Saved data entries:
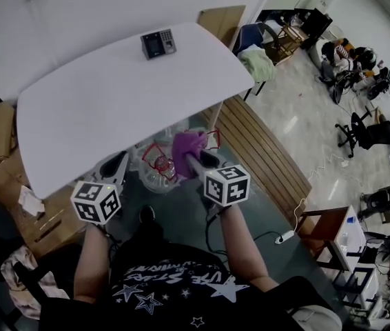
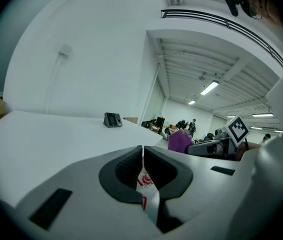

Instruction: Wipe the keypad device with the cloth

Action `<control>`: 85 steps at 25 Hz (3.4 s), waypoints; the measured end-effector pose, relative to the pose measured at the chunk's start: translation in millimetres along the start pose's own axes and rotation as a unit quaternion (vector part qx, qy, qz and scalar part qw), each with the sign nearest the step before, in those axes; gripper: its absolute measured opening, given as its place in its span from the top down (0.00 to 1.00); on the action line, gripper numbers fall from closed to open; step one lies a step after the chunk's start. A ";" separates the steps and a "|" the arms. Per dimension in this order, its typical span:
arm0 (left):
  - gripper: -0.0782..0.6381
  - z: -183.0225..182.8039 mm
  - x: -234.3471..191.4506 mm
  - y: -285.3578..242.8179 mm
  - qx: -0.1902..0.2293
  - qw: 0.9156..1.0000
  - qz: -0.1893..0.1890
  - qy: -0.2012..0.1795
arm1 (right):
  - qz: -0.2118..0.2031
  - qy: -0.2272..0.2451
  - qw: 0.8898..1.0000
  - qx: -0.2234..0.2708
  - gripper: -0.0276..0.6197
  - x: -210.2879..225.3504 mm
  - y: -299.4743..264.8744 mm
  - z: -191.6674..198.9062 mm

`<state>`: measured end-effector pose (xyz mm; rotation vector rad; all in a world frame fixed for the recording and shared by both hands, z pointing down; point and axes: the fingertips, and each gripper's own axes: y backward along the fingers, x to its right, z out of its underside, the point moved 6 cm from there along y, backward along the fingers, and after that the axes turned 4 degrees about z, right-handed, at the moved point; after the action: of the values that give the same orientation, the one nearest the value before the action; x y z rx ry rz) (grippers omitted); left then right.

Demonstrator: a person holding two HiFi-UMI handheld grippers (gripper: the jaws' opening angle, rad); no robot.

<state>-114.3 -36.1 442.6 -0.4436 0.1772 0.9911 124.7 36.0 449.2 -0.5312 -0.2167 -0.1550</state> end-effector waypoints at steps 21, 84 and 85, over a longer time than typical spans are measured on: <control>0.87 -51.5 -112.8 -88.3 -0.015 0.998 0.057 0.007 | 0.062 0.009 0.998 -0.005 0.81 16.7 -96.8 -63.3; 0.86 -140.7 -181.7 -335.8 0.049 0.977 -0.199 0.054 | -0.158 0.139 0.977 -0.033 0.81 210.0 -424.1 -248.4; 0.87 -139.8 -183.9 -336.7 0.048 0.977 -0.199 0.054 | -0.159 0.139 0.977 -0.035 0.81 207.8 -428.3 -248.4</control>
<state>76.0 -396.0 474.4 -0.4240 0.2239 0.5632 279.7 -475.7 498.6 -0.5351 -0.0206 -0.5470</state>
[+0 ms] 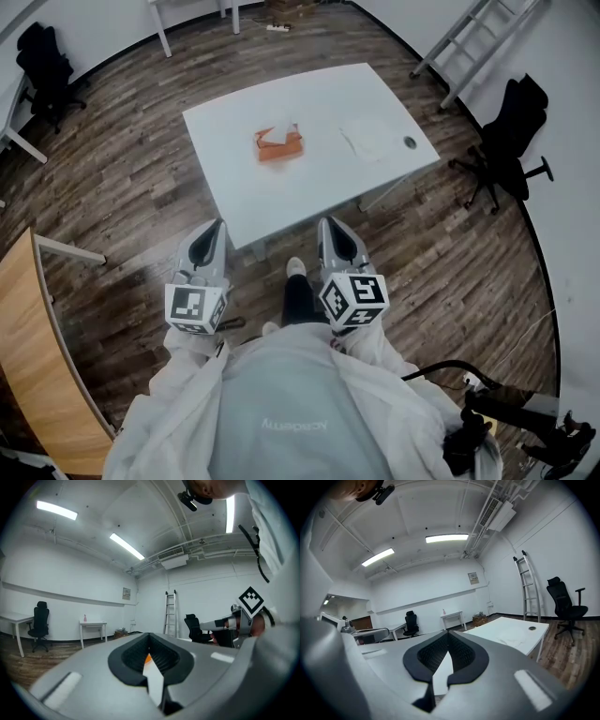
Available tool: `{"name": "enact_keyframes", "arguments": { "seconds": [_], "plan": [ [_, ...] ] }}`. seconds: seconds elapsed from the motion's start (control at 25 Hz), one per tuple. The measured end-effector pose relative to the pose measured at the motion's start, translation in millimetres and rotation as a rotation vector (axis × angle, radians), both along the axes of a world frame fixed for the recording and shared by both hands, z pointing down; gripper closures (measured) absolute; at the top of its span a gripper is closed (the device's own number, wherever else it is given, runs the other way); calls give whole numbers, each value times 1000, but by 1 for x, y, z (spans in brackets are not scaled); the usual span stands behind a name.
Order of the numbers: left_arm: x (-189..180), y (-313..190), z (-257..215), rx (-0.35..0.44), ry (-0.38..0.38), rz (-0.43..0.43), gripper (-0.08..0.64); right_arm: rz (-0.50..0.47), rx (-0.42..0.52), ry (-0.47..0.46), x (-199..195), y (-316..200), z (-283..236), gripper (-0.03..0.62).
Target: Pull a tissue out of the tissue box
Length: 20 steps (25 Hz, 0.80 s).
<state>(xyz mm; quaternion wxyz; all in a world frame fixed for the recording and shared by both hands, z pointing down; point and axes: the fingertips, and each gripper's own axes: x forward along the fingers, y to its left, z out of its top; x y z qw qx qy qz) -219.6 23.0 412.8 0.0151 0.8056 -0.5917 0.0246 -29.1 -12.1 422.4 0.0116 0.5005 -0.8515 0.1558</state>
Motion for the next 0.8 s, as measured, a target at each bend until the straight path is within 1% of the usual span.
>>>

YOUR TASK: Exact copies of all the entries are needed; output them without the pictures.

REPLY TO THE TASK:
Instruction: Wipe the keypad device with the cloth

Action `<control>`: 85 steps at 25 Hz (3.4 s), waypoints; the measured end-effector pose, relative to the pose measured at the chunk's start: translation in millimetres along the start pose's own axes and rotation as a unit quaternion (vector part qx, qy, qz and scalar part qw), each with the sign nearest the step before, in those axes; gripper: its absolute measured opening, given as its place in its span from the top down (0.00 to 1.00); on the action line, gripper numbers fall from closed to open; step one lies a step after the chunk's start. A ";" separates the steps and a "|" the arms. Per dimension in this order, its typical span:
arm0 (left):
  - gripper: -0.0782..0.6381
  - z: -183.0225..182.8039 mm
  - x: -234.3471..191.4506 mm
  - y: -285.3578..242.8179 mm
  - qx: -0.1902..0.2293
  - qw: 0.9156..1.0000
  - qz: -0.1893..0.1890
  - qy: -0.2012..0.1795
arm1 (right):
  - qz: -0.2118..0.2031
  - qy: -0.2272..0.2451
  - qw: 0.8898..1.0000
  - qx: -0.2234..0.2708
  - gripper: -0.0276..0.6197
  - x: -210.2879..225.3504 mm
  - y: -299.4743..264.8744 mm
  - z: -191.6674..198.9062 mm

`<state>`: measured end-effector pose (xyz mm; rotation vector rad; all in a world frame fixed for the recording and shared by both hands, z pointing down; point and axes: the fingertips, and each gripper's own axes: y backward along the fingers, x to its right, z out of its underside, the point moved 6 cm from there along y, backward along the fingers, and after that the axes turned 4 degrees about z, right-handed, at the moved point; after the action: of the values that give the same orientation, the one nearest the value before the action; x y z rx ry rz) (grippers omitted); left then right.

Demonstrator: a person holding two HiFi-UMI handheld grippers (gripper: the jaws' opening angle, rad); no robot.

<state>-114.3 -36.1 442.6 -0.4436 0.1772 0.9911 124.7 36.0 449.2 -0.5312 -0.2167 -0.1550</state> end-effector waypoints at steps 21, 84 and 85, over a longer time than typical spans are measured on: <control>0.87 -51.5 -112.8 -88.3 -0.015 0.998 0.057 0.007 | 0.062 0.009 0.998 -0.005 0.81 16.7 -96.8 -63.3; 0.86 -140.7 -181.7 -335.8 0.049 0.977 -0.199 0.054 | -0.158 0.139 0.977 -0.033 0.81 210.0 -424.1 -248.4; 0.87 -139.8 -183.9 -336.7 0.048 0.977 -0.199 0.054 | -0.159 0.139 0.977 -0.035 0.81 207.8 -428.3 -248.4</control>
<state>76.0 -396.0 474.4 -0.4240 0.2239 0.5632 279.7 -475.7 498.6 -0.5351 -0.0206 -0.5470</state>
[+0 ms] 
Available tool: `{"name": "enact_keyframes", "arguments": { "seconds": [_], "plan": [ [_, ...] ] }}`. seconds: seconds elapsed from the motion's start (control at 25 Hz), one per tuple. The measured end-effector pose relative to the pose measured at the motion's start, translation in millimetres and rotation as a rotation vector (axis × angle, radians), both along the axes of a world frame fixed for the recording and shared by both hands, z pointing down; gripper closures (measured) absolute; at the top of its span a gripper is closed (the device's own number, wherever else it is given, runs the other way); calls give whole numbers, each value times 1000, but by 1 for x, y, z (spans in brackets are not scaled); the usual span stands behind a name.
Order of the numbers: left_arm: x (-189..180), y (-313..190), z (-257..215), rx (-0.35..0.44), ry (-0.38..0.38), rz (-0.43..0.43), gripper (-0.08..0.64); right_arm: rz (-0.50..0.47), rx (-0.42..0.52), ry (-0.47..0.46), x (-199..195), y (-316..200), z (-283..236), gripper (-0.03..0.62).
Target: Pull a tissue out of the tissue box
Length: 20 steps (25 Hz, 0.80 s).
<state>(xyz mm; quaternion wxyz; all in a world frame fixed for the recording and shared by both hands, z pointing down; point and axes: the fingertips, and each gripper's own axes: x forward along the fingers, y to its left, z out of its top; x y z qw qx qy qz) -219.6 23.0 412.8 0.0151 0.8056 -0.5917 0.0246 -29.1 -12.1 422.4 0.0116 0.5005 -0.8515 0.1558</state>
Motion for the next 0.8 s, as measured, a target at each bend until the straight path is within 1% of the usual span.
>>>

What appears above is the complete answer.